» **YOUR OBJECTIVE**
Find the line with "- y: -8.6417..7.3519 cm" in the entries below. Repeat it, every following line, and the line with "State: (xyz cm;", exactly and with nothing added.

» **SUPPLIED DATA**
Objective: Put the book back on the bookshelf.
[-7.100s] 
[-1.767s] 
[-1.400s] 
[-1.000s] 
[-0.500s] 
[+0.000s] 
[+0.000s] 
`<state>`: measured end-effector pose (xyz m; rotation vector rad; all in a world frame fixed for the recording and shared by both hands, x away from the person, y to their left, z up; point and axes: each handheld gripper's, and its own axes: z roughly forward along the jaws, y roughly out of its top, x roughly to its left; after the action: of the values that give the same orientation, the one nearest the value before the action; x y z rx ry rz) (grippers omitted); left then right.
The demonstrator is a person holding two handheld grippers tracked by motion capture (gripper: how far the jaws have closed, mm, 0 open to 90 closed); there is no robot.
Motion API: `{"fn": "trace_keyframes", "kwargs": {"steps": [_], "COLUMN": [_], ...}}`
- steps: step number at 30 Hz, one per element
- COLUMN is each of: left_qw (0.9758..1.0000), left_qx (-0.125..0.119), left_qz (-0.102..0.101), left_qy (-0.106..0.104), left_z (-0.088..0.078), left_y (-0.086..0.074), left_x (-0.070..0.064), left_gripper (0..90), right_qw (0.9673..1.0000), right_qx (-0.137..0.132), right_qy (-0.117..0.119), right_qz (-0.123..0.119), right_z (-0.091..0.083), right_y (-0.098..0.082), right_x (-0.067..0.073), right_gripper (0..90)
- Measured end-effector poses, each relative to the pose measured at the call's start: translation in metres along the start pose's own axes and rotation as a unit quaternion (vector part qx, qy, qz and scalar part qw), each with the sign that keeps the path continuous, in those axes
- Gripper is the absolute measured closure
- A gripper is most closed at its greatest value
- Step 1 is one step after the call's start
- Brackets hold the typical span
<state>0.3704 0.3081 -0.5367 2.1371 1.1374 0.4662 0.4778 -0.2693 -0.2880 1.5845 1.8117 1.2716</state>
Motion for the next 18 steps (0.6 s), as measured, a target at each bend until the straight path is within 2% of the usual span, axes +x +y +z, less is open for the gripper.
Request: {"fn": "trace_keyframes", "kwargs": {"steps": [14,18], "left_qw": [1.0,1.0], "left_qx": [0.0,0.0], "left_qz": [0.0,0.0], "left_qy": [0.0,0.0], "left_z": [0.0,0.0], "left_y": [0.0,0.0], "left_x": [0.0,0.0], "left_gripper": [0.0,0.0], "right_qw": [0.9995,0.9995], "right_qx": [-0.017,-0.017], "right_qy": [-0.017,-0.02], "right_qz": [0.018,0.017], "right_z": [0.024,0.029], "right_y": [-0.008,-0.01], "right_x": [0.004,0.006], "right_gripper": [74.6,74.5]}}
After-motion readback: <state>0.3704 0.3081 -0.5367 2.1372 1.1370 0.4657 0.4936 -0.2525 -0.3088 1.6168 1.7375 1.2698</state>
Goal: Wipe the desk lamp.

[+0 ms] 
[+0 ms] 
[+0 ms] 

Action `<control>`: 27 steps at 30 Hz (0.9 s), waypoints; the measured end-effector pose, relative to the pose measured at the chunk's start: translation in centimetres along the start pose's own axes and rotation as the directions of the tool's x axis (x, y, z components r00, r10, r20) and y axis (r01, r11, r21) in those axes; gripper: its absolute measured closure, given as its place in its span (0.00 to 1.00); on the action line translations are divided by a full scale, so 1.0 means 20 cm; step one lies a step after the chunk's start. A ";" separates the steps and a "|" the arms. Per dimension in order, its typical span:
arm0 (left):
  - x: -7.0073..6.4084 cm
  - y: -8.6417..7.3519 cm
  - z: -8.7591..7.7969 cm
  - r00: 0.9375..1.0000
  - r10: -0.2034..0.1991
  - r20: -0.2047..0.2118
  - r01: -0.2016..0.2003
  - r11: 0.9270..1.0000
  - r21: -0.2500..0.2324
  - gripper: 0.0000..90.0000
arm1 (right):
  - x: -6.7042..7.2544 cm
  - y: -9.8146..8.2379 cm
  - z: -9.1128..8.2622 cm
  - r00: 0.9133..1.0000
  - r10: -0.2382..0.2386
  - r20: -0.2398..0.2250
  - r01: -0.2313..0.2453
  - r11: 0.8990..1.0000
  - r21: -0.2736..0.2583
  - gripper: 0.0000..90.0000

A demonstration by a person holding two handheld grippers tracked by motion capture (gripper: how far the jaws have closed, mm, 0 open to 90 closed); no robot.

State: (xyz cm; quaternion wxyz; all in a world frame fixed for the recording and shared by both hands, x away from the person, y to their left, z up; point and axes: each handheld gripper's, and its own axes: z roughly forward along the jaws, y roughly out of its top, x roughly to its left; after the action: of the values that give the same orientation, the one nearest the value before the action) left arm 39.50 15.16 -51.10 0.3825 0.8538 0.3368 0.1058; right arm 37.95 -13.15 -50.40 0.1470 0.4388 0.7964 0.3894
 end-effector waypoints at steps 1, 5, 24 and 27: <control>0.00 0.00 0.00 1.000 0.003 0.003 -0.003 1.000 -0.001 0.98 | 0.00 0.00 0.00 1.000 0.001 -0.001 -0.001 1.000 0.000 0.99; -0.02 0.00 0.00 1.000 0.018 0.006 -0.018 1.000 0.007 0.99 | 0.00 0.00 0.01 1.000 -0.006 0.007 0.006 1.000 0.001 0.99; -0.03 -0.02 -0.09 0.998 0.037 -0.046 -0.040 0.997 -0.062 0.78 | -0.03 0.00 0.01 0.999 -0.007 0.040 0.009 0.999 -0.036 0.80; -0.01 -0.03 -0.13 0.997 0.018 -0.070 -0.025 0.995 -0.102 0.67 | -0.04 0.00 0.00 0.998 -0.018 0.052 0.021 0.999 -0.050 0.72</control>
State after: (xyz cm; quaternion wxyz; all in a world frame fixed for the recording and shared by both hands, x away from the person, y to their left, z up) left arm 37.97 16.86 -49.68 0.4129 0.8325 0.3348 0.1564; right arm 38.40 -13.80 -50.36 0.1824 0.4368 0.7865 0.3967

» **TASK SOLUTION**
  - y: -8.6417..7.3519 cm
  - z: -8.7591..7.7969 cm
  - r00: 0.9375..1.0000
  - r10: -0.2034..0.1991
  - r20: -0.2047..0.2118
  - r01: -0.2016..0.2003
  - r11: 0.9270..1.0000
  - r21: -0.2500..0.2324
  - gripper: 0.0000..90.0000
arm1 (right):
  - x: -6.7042..7.2544 cm
  - y: -9.8146..8.2379 cm
  - z: -9.1128..8.2622 cm
  - r00: 0.9133..1.0000
  - r10: -0.2382..0.2386
  - r20: -0.2398..0.2250
  - r01: -0.2313..0.2453
  - r11: 0.8990..1.0000
  - r21: -0.2736..0.2583
  - gripper: 0.0000..90.0000

A demonstration by a person holding two handheld grippers tracked by motion capture (gripper: how far the jaws have closed, mm, 0 open to 90 closed); no robot.

State: (xyz cm; quaternion wxyz; all in a world frame fixed for the recording and shared by both hands, x away from the person, y to their left, z up; point and axes: each handheld gripper's, and its own axes: z roughly forward along the jaws, y roughly out of its top, x roughly to its left; after the action: of the values that give the same orientation, the one nearest the value before the action) left arm 39.50 15.16 -51.10 0.3825 0.8538 0.3368 0.1058; right arm 37.95 -13.15 -50.40 0.1470 0.4388 0.7964 0.3894

No more output is needed here.